━━━━━ Input data

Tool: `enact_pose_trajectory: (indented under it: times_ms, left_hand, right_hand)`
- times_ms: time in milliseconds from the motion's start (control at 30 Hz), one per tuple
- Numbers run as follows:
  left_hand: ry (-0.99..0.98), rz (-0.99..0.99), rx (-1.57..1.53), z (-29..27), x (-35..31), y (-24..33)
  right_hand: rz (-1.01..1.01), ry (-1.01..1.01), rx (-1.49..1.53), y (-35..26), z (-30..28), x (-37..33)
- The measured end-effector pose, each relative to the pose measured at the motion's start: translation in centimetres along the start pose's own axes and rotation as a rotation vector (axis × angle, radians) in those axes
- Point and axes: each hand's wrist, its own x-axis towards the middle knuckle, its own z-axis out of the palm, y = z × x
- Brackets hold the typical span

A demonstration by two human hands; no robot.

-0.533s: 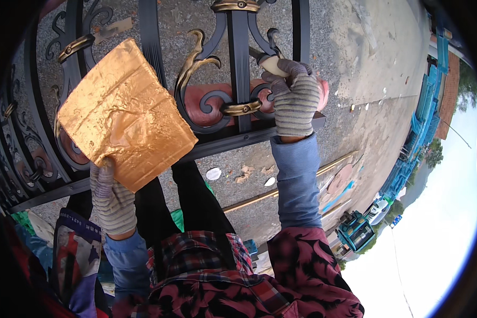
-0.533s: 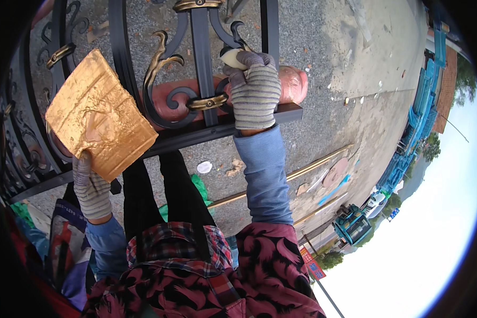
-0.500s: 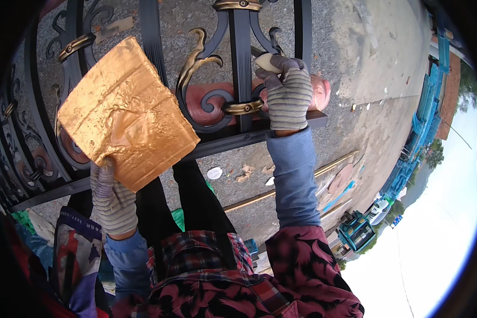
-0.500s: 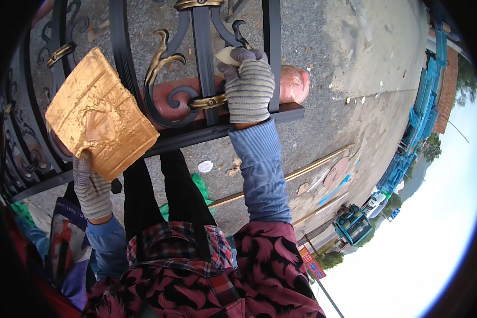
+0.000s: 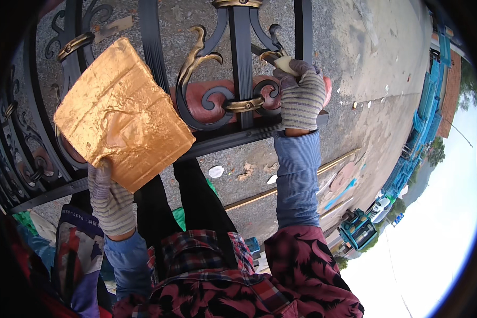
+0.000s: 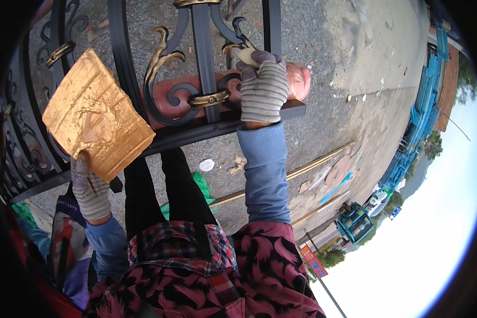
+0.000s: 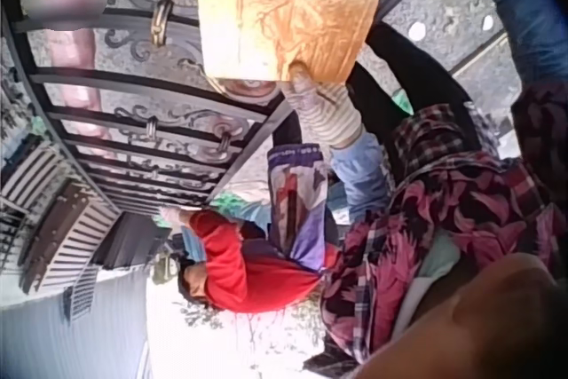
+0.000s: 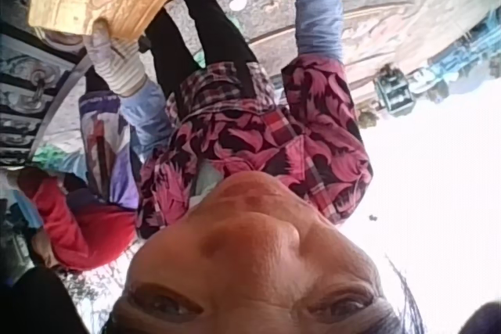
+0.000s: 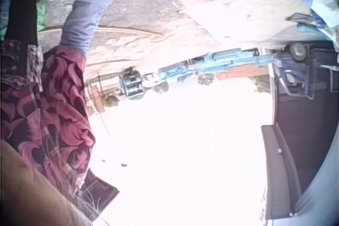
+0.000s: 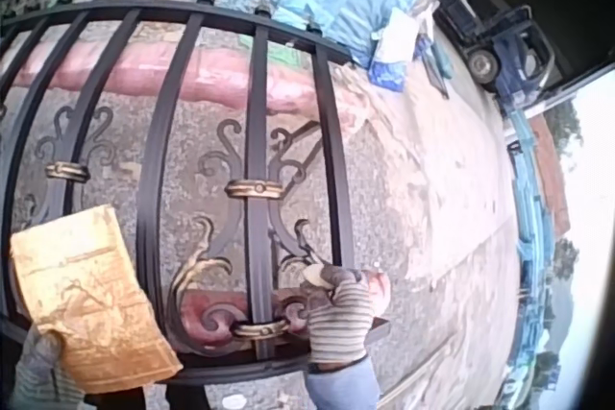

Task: The person applies gold paint to the ornate scrollwork of a black metal gate using a small brush. They hold a gold paint container in the left hand and repeatedly brush the decorative elements while another person works nearby.

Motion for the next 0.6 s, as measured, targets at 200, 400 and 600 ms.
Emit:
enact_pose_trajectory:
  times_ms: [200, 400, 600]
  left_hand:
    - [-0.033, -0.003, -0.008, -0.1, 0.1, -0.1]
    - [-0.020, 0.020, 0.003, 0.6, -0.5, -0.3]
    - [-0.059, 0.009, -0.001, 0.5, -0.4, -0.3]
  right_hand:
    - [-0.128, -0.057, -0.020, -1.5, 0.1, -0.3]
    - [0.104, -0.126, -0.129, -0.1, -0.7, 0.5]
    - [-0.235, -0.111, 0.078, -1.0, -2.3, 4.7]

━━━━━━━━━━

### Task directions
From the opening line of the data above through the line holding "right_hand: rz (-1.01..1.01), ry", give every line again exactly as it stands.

### Your response
Tool: `enact_pose_trajectory: (indented under it: times_ms, left_hand, right_hand)`
- times_ms: time in milliseconds from the motion's start (control at 30 Hz), one per tuple
- Numbers run as follows:
  left_hand: ry (-0.99..0.98), rz (-0.99..0.99), rx (-1.57..1.53), z (-29..27), x (-35..31), y (-24..33)
  right_hand: rz (-1.01..1.01), ry (-1.01..1.01), rx (-1.49..1.53), y (-35..26), z (-30..28), x (-37..33)

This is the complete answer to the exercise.